### What you are asked to do
Filter these entries down to the lines that hold the word "document", and show each of them.

### Records for this task
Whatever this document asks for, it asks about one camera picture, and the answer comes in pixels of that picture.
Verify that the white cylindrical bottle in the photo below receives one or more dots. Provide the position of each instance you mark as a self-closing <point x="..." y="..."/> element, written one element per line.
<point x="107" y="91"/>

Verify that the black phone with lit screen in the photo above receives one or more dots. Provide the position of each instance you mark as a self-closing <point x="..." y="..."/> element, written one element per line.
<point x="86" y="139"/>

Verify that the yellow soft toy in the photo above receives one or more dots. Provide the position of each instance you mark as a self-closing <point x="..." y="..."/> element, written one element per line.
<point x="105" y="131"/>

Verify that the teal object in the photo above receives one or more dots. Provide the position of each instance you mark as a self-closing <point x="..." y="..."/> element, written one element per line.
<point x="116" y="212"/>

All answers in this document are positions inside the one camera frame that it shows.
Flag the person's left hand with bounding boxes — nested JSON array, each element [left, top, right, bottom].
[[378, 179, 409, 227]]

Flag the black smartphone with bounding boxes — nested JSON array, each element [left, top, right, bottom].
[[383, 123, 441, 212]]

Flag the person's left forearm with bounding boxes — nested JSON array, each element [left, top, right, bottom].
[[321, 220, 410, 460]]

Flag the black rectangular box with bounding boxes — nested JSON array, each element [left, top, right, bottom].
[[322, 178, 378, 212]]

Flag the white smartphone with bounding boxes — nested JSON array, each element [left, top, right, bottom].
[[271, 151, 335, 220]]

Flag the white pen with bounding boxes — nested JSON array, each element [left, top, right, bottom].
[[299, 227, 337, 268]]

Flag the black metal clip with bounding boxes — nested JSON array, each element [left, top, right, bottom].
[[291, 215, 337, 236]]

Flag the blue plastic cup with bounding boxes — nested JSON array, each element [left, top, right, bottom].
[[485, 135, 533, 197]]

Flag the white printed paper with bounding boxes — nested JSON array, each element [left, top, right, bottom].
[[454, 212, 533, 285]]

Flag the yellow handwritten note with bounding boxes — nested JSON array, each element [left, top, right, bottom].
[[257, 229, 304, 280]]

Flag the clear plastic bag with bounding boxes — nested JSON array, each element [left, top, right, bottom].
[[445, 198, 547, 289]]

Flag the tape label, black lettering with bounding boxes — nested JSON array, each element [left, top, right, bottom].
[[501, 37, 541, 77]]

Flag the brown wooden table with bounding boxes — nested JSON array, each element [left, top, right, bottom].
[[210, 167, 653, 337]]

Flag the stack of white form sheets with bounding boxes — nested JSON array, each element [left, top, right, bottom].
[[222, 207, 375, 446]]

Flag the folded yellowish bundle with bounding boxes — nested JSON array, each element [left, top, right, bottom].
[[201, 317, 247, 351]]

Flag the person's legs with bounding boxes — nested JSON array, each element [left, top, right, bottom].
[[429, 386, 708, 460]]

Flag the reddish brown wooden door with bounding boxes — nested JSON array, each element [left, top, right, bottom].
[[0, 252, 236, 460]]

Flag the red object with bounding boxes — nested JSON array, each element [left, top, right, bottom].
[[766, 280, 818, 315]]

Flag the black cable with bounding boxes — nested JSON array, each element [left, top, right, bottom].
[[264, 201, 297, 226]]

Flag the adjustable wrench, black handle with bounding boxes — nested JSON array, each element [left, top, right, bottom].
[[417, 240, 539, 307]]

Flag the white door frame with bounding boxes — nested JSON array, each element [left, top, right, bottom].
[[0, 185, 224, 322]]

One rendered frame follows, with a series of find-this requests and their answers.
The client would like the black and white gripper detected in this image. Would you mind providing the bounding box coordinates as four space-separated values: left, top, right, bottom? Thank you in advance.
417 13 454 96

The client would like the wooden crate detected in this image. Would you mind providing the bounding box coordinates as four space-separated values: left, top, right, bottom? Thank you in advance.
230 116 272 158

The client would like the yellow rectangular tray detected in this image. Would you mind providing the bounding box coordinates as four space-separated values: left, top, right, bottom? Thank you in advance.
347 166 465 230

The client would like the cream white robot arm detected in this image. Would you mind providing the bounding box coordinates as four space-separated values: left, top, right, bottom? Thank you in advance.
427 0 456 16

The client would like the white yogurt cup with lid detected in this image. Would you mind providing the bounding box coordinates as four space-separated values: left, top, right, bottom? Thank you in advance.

### Output for this task
Whatever this document asks for, it asks about one camera picture, and the answer comes in pixels of that picture.
All answers in this document are positions inside the one camera frame that it shows.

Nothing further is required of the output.